Beyond a few holdouts in the European Parliament, European federalism, the bête noire of British Eurosceptics from the moment Britain joined, has died a quiet death. eu wallahs may busy themselves with plans for a grand-sounding conference on the future of Europe later this year. But it will be a far cry from the constitutional convention of 2001-3, at which former French presidents and other grandees cooked up a European constitution (which was then rudely rejected by French and Dutch voters). Any suggestion of a similar effort this time round makes diplomats choke. Referendums, they have noticed, can be disruptive. The New Brit award for dreading federalism goes to everyone.

Liberal member-states have already clubbed together in the face of a more state-centric approach to the economy advocated most prominently by France. Dubbing themselves the New Hanseatic League, ministers from the Baltics, the Nordics, Ireland and the Netherlands now meet regularly to stave off statism (the Germans occasionally show up, too). Brexit has shaken the Dutch out of their political dysmorphia, in which the euro zone’s fifth-biggest economy tended to behave as if it were the size of Malta. As the de facto leader of the new league, the Netherlands wins the New Brit award for defending free markets from the French.

A Utopian fantasy still exists in some quarters that an eu without Britain will be more coherent. As the largest country outside the euro and the Schengen passport-free travel zone, Britain did stick out. But the eu will hardly be one-size-fits-all, even with the biggest constitutional kink ironed out. Denmark has opt-outs from the euro and justice and home-affairs policies. Ireland is not a member of the passport-free Schengen zone and has a common law legal system, unlike the civil law in the rest of the bloc. Special treatment abounds even when not written into law. Iron rules on fiscal discipline seem curiously flexible whenever France is involved. Visegrad countries (Hungary, Poland, Slovakia and the Czech Republic) created their own opt-outs on migration policy by simply ignoring laws. Technically all countries bar Denmark are obliged to join the euro. Yet Sweden seems in no rush. Poland is five years from joining the common currency—and always will be, goes the saying. The eu will remain a constitutional camel rather than a thoroughbred even without Britain.

And the big winner is…

The fact that the Brit awards attract so many entries suggests that Britain was not such an odd man out. Once Britain has left, the eu will still have a rain-sodden, low-tax, English-speaking island in the north-west: Ireland. It will still host a former imperial power with a tendency to write geopolitical cheques it cannot honour: France. Likewise, anyone who thinks Britain was the only country with a morbid determination to bring up the second world war should glance at Polish politics. Perhaps Britain was a normal eu country after all.
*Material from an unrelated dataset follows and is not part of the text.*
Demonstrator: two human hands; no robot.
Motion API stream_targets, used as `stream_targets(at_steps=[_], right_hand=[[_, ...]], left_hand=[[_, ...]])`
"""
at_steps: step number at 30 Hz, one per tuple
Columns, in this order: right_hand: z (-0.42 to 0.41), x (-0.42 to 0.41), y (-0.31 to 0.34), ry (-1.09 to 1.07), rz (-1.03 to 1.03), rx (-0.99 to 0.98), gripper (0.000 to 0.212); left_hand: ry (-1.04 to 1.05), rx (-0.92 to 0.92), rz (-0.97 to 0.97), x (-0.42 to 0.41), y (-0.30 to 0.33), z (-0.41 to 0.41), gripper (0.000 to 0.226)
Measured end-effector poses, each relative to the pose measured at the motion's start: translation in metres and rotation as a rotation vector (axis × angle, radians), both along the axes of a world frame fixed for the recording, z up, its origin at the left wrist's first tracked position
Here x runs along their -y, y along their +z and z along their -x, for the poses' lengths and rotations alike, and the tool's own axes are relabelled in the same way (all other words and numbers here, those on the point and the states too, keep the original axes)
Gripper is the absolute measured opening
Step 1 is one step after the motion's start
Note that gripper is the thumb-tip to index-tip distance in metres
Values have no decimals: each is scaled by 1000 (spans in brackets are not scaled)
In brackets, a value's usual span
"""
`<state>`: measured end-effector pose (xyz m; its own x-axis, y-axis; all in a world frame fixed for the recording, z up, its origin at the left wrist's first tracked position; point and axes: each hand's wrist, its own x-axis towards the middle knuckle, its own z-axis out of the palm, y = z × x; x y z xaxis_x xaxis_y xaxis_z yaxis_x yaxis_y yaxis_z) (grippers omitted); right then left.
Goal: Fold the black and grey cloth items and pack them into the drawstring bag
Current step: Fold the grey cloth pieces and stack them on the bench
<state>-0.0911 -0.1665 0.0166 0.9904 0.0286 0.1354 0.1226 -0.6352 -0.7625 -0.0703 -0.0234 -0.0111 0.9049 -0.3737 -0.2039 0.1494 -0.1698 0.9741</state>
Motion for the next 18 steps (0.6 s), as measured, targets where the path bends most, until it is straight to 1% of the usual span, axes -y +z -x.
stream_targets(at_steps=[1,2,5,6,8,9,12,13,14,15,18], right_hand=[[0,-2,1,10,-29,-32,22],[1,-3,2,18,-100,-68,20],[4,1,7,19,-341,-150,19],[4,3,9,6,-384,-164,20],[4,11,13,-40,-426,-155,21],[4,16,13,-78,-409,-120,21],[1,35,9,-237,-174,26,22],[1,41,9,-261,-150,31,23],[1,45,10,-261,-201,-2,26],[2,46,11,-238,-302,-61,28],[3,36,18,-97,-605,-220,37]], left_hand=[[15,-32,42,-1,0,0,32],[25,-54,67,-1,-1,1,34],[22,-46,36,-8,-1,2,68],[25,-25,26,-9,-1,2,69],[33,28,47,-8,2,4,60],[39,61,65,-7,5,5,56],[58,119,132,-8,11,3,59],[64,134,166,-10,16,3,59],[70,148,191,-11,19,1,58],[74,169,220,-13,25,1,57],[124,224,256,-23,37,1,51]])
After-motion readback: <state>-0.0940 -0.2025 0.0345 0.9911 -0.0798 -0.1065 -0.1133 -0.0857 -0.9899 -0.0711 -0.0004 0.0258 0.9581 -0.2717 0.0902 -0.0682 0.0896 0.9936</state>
Still, there can only be one overall winner. The Netherlands would be an obvious choice, given the similar policies of the British and Dutch governments. But the Dutch sit happily in the euro zone, as the Brits never would. Poland, like Britain, is outside the euro and recoils from European defence integration. Britain, however, was generally a constructive partner in the eu, which cannot be said of the current Polish government. This leaves one candidate. Liberal on trade, yet miserly when it comes to the eu’s budget, this country also enjoys opt-outs on a Britannic scale. Congratulations, Denmark! It is a long time since Danes ruled half of England, but the two nations have much in common. 

 

This article appeared in the Europe section of the print edition of the Economist under the headline "After Brexit, who will be the British of the EU?"